Dataset records:
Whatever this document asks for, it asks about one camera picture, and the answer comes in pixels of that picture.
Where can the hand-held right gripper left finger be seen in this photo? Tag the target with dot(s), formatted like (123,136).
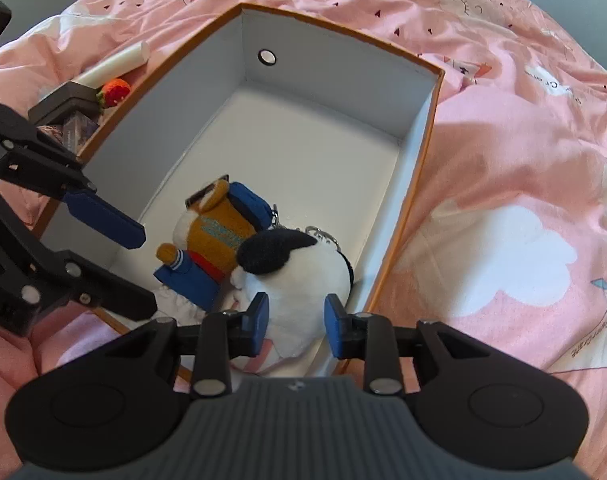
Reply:
(260,321)

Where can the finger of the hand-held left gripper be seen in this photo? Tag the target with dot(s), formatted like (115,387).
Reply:
(103,215)
(118,292)

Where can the red crochet strawberry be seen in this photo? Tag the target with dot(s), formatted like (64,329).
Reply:
(114,91)

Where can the white tube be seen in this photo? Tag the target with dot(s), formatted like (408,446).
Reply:
(118,62)

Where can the orange cardboard box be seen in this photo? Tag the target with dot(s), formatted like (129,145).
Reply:
(303,125)

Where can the orange blue plush toy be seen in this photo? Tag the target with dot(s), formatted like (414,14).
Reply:
(208,240)

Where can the black and white plush toy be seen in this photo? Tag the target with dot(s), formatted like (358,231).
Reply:
(303,280)

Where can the pink printed blanket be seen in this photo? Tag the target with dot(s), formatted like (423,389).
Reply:
(508,160)

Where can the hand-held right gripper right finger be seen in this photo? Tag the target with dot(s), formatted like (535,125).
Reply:
(333,327)

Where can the olive gold jewelry box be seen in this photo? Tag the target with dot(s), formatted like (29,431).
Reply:
(65,100)

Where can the small printed card pack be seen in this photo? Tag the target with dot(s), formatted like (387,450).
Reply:
(68,135)

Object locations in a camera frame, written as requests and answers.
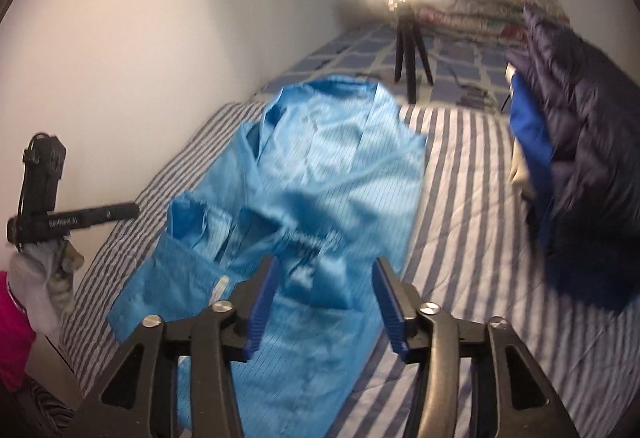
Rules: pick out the royal blue cloth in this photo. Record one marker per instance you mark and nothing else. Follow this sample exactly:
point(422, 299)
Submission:
point(530, 142)

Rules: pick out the black tripod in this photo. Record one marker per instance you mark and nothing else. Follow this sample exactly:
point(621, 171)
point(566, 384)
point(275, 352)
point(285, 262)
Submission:
point(410, 52)

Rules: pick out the cream cloth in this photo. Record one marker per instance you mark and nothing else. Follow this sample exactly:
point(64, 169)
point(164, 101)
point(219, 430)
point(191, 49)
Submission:
point(520, 175)

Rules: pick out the blue white striped bed sheet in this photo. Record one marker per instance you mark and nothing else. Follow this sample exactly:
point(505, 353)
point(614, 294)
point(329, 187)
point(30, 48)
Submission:
point(465, 218)

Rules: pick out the dark striped cloth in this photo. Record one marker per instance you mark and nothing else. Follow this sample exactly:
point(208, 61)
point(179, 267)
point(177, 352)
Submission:
point(42, 410)

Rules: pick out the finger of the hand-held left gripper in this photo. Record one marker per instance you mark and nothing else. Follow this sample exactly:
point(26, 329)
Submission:
point(107, 213)

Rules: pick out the dark puffer jacket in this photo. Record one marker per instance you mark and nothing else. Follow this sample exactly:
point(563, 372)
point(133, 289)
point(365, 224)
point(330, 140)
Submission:
point(590, 117)

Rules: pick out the blue checked bed sheet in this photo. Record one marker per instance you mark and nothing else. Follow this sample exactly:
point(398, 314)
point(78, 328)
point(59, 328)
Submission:
point(350, 52)

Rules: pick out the person's left hand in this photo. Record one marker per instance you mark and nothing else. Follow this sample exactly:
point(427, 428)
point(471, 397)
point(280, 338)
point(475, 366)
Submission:
point(42, 283)

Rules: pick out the light blue pinstriped coat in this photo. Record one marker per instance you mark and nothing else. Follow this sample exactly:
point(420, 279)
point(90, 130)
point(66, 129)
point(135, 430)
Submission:
point(325, 157)

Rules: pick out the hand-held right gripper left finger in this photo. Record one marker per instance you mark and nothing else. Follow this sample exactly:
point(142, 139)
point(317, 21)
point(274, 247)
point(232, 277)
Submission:
point(261, 313)

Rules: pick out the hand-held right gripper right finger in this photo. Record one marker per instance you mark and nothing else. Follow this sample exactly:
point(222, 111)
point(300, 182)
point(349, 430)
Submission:
point(392, 313)

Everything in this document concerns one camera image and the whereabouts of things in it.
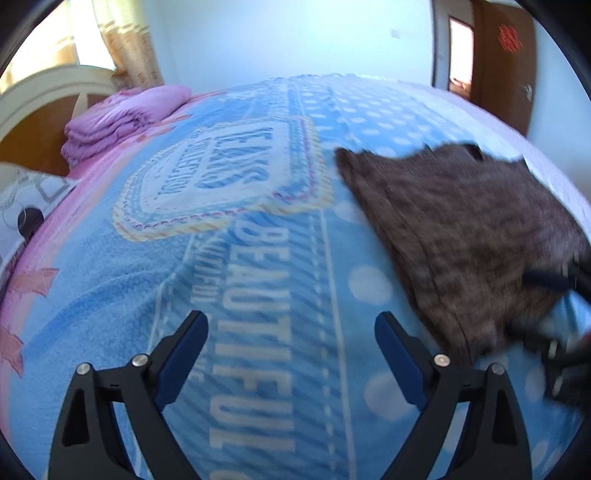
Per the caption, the cream wooden headboard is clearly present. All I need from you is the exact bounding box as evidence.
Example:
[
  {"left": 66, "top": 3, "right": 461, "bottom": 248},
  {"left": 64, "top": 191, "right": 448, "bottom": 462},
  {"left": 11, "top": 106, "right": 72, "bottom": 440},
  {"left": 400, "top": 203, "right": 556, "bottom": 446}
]
[{"left": 0, "top": 67, "right": 118, "bottom": 176}]

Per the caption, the folded pink quilt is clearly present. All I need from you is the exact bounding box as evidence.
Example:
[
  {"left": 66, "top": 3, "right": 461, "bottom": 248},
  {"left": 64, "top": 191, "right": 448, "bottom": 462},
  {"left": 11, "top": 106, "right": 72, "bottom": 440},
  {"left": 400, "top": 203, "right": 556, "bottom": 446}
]
[{"left": 62, "top": 85, "right": 192, "bottom": 167}]

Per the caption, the blue printed blanket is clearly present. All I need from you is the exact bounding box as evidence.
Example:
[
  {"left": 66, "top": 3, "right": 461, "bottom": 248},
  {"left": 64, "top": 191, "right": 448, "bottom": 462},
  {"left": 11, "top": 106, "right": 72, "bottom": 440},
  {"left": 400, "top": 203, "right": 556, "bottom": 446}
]
[{"left": 0, "top": 74, "right": 591, "bottom": 480}]

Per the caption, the bright window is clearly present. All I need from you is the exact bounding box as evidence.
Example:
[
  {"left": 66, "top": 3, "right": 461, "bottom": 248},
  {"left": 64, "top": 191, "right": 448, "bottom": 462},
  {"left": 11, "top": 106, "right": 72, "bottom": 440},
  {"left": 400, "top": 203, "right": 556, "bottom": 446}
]
[{"left": 0, "top": 0, "right": 116, "bottom": 93}]

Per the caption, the brown knitted garment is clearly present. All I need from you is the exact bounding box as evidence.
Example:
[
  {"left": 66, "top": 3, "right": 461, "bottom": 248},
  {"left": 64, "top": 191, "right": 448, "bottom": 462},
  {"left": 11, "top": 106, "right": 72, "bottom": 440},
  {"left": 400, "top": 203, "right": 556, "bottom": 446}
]
[{"left": 335, "top": 143, "right": 591, "bottom": 365}]

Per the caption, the brown wooden door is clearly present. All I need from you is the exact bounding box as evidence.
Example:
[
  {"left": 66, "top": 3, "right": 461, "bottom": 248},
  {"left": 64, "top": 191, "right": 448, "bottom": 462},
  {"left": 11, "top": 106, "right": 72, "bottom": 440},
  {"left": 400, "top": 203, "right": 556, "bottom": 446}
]
[{"left": 471, "top": 0, "right": 539, "bottom": 137}]

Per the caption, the beige patterned curtain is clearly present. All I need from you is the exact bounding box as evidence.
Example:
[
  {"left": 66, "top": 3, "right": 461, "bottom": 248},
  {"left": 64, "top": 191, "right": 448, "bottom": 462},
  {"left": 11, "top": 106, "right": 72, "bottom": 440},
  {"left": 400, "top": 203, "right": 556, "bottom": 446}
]
[{"left": 92, "top": 0, "right": 164, "bottom": 90}]

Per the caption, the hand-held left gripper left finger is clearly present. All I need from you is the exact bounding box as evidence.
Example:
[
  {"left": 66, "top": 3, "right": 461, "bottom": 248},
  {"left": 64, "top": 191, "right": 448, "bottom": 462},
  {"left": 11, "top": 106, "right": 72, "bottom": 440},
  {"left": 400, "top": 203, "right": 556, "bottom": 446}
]
[{"left": 46, "top": 310, "right": 209, "bottom": 480}]

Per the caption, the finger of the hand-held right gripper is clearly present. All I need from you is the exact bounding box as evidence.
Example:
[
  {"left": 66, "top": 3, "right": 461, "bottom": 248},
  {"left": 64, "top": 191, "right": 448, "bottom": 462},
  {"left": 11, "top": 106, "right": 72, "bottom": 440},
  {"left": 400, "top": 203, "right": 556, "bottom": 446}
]
[
  {"left": 526, "top": 270, "right": 575, "bottom": 290},
  {"left": 510, "top": 320, "right": 560, "bottom": 348}
]

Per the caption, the white patterned pillow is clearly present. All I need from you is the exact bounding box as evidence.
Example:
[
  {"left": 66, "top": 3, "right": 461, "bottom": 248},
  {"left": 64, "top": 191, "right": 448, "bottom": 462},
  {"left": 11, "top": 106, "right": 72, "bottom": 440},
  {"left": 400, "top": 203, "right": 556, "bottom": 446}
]
[{"left": 0, "top": 161, "right": 77, "bottom": 278}]

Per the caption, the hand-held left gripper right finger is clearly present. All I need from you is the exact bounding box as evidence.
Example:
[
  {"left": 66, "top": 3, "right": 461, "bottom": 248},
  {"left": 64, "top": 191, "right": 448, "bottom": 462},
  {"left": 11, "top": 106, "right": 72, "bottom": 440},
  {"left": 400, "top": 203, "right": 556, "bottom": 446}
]
[{"left": 374, "top": 311, "right": 534, "bottom": 480}]

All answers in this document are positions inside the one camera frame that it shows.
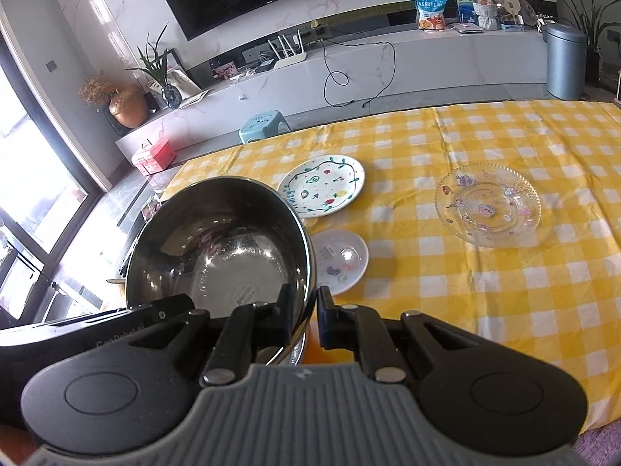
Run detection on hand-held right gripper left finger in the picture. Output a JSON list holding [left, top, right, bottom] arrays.
[[155, 284, 295, 386]]

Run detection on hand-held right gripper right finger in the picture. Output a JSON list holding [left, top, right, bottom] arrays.
[[317, 286, 469, 383]]

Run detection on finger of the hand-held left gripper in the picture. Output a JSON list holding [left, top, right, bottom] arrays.
[[126, 294, 196, 325]]

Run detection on steel bowl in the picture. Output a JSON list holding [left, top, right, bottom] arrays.
[[264, 334, 310, 366], [125, 176, 319, 366]]

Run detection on small glass sticker plate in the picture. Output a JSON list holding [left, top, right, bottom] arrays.
[[310, 230, 370, 296]]

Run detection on white painted ceramic plate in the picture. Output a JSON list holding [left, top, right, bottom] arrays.
[[276, 155, 366, 219]]

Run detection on large glass sticker plate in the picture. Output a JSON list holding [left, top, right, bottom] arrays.
[[435, 162, 542, 249]]

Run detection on pink and green packet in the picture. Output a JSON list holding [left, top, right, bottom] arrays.
[[140, 193, 163, 220]]

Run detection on large window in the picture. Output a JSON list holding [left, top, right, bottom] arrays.
[[0, 10, 124, 323]]

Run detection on red box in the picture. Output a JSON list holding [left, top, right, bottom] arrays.
[[133, 138, 176, 176]]

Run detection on yellow checkered tablecloth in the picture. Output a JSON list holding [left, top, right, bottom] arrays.
[[160, 99, 621, 442]]

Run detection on light blue plastic stool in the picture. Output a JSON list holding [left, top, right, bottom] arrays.
[[239, 112, 288, 146]]

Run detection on copper vase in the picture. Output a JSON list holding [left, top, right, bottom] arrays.
[[109, 85, 149, 130]]

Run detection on dried flower bunch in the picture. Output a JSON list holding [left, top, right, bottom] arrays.
[[79, 74, 118, 106]]

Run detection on green plant in glass vase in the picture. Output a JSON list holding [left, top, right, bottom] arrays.
[[125, 23, 184, 110]]

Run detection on white router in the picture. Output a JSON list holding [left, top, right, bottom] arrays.
[[268, 30, 310, 70]]

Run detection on white marble television cabinet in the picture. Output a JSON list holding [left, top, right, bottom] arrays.
[[115, 23, 552, 167]]

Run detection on blue snack bag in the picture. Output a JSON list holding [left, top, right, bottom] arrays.
[[412, 0, 450, 32]]

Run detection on grey trash bin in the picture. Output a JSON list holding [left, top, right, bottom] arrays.
[[545, 23, 588, 102]]

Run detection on teddy bear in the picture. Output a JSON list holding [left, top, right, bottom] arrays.
[[467, 0, 501, 30]]

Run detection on tall potted plant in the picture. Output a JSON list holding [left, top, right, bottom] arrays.
[[542, 0, 621, 89]]

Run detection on black cable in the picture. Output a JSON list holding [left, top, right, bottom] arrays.
[[317, 39, 397, 108]]

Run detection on pink photo frame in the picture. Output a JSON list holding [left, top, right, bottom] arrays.
[[210, 60, 239, 81]]

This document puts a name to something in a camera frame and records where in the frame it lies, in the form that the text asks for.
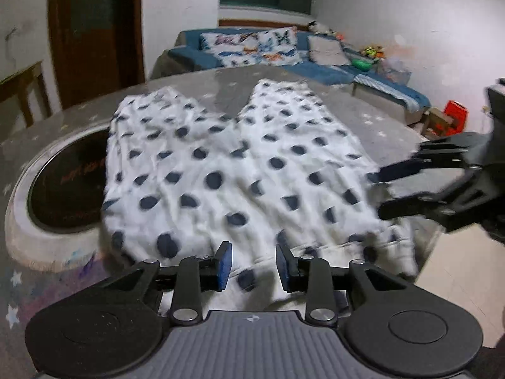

Exercise instructions:
What lines in the records above include the string "that"? Copy each one.

Solution to this task:
Whatever this document asks for, it asks about one camera picture, and the answer comes in pixels of that picture.
All answers in this document are positions inside the one camera frame that it shows.
This document puts a name to something in a camera frame and records where in the frame it lies, in the form that the text asks for.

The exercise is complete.